The free market and material exclusion
As mentioned in the previous chapter, issues of inequality and social class are usually seen as material, because they concern the distribution of income and wealth. However, if they are to carry political heft, to speak to felt political identities, they need to be personified as categories of 'them' and 'us'. This can happen only if there are cultural boundaries around the categories concerned. Material inequality in itself does not produce broad groups, just a very long continuum of often minutely differentiated levels of income and wealth. True, the continuum has an odd shape. In the US as of 2024, one of the most unequal of democratic countries, the top 0.1% held 13.8% of total national wealth, while the bottom 50% held 2.5%. Nevertheless, there is still a continuum of small gradations along most of the graph, which does not make for identities. As explained in the previous chapter, when, in the late nineteenth and early twentieth centuries, struggles for and against inclusion in citizenship rights were raging, matters seemed clearer. An industrial working class embodied not just a range of lower income levels, but ways of life that were deemed inferior by wealthier groups. This is far less clear today.
Policies of the social democratic type, which pursued the reduction of inequality by appealing to the solidarity of the growing industrial working class, were well placed to make 'us too' appeals, because people knew to whom 'us' applied. Material and cultural identities reinforced each other. Today, social democrats have increasingly lost the taken for granted cultural accompaniment to their material appeal. This does not mean that those parties could have remained stronger if only they had maintained a strong class profile: a culturally defined working class was ceasing to exist - even though the issues of redistribution on which social democratic politics was based remained fundamental to political conflict. Late twentieth-century politics remained devoid of cultural referents but concerned with vital issues, especially when the main opponents of social democracy became neoliberalism: the belief in free markets and opposition to the welfare state. Neoliberalism had no need of hatred of those who were to be relatively excluded by greater reliance on the market. It was just a mechanism that delivered unequal life chances.

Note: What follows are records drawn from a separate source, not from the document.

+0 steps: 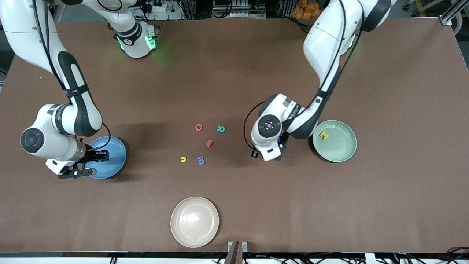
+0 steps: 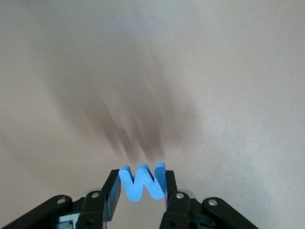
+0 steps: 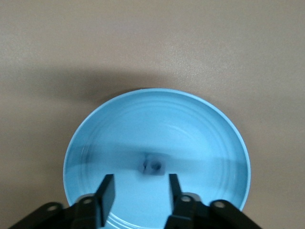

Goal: Sort upper and lower case letters into plates
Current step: 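Drop the W in the green plate while the right gripper releases g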

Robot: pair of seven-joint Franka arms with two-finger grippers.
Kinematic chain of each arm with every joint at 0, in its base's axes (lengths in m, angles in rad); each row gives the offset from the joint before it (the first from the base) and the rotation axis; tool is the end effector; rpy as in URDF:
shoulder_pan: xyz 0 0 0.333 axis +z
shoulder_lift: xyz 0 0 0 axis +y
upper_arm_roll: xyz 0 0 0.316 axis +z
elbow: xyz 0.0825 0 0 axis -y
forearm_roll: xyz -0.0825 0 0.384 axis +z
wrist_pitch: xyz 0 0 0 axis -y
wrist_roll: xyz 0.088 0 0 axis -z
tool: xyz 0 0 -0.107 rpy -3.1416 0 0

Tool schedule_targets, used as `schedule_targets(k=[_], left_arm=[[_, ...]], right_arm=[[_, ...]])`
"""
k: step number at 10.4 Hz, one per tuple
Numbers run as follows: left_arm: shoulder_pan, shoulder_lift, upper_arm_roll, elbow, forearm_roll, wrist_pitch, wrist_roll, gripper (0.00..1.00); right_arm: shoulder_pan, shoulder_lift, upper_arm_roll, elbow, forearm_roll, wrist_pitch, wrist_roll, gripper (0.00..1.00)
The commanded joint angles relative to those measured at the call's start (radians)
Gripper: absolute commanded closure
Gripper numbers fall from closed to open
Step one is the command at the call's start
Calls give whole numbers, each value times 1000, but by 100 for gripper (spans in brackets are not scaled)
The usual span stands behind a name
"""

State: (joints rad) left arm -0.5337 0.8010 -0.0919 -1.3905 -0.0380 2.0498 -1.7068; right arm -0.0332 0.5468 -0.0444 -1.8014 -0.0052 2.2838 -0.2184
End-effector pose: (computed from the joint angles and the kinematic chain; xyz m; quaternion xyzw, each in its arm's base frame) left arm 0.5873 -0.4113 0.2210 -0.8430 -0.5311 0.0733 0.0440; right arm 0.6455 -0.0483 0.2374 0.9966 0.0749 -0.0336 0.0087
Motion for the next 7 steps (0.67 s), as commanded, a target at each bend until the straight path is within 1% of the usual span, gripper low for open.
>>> schedule_targets(k=[1,3,4,5,6,7], left_arm=[[75,-115,-11,-127,-20,-91,210,84],[191,-262,-11,-348,-8,-62,524,83],[251,-313,-9,-448,-7,-22,670,82],[300,-362,-8,-550,21,43,790,82],[355,-387,-9,-617,58,91,879,82],[401,-394,-9,-655,88,119,991,82]], right_arm=[[62,-38,15,-20,-29,6,4,0],[145,-28,17,16,-15,-6,57,0],[180,-19,18,23,-15,-6,148,0],[215,-12,18,25,-15,-3,219,0],[251,1,20,28,-7,5,252,0],[292,13,20,40,13,6,304,0]])
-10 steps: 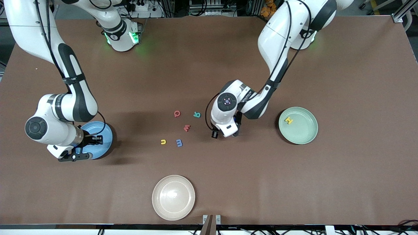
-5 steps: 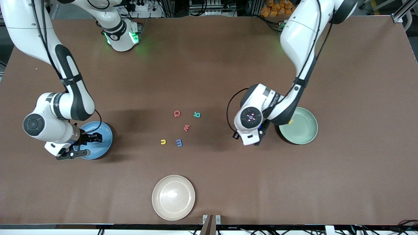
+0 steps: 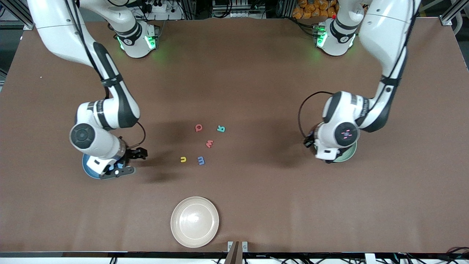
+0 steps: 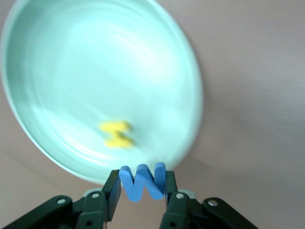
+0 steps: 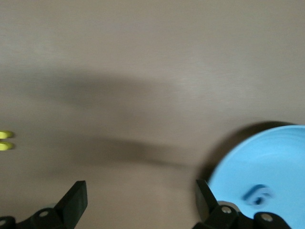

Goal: Sort upper and lower case letters into plates
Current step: 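Drop the W in the green plate while the right gripper releases g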

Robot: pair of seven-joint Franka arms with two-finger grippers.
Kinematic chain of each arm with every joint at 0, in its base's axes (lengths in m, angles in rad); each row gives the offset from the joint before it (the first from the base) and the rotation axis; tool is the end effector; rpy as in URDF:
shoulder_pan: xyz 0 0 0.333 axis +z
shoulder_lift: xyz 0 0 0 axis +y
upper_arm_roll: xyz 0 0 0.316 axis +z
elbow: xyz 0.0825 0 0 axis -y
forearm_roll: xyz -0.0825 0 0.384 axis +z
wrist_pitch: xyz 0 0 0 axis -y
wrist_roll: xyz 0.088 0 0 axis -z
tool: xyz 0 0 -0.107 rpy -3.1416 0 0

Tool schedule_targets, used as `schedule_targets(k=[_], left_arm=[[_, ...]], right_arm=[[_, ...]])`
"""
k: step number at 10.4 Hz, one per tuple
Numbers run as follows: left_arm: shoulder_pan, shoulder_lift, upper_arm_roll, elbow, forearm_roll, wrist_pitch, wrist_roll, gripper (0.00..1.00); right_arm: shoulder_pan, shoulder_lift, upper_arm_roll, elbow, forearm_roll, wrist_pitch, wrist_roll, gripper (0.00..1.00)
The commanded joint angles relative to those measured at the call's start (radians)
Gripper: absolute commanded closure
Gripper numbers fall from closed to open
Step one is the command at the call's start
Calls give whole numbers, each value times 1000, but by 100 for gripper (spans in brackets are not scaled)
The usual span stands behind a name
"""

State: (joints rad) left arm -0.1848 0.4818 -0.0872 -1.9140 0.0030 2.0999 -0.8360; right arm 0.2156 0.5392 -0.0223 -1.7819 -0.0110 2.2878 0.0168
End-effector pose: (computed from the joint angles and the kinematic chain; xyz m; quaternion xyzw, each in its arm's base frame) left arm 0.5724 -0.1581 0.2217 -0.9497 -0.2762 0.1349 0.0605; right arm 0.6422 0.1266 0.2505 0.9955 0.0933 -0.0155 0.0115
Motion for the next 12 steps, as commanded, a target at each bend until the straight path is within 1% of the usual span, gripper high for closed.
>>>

There used to be a saying that 'Anyone can dine at the Ritz Hotel', meaning that there were no barriers of race or class that would prevent someone dining there - those would have been cultural exclusions. The saying was a joke because only the very rich can afford to dine at the Ritz. Those who cannot do so are therefore excluded. But the market is a complex form of exclusion, because it includes a large element of choice. The suppliers of goods and services need to provide things that are of a certain type, quality and price, otherwise we would not buy them. And since customers have a wide variety of tastes and levels of income, well-functioning markets ensure that that variety of tastes and income levels can be satisfied. There are doubtless people who could afford to dine at the Ritz from time to time, but who choose not to do so; they might prefer to go to the opera. They can hardly be said to be excluded. Further down the income scale, things do not look so comfortable. During a cold winter, people on very low incomes may have to choose between eating less and heating their room; normally, food and rent take all their income. Food or warmth - that is a choice. It is not, however, a choice in the sense that the Ritz or opera is a choice. The poor person is being excluded by the market from most of the choices which that mechanism claims to provide. But this will not in itself produce political identities.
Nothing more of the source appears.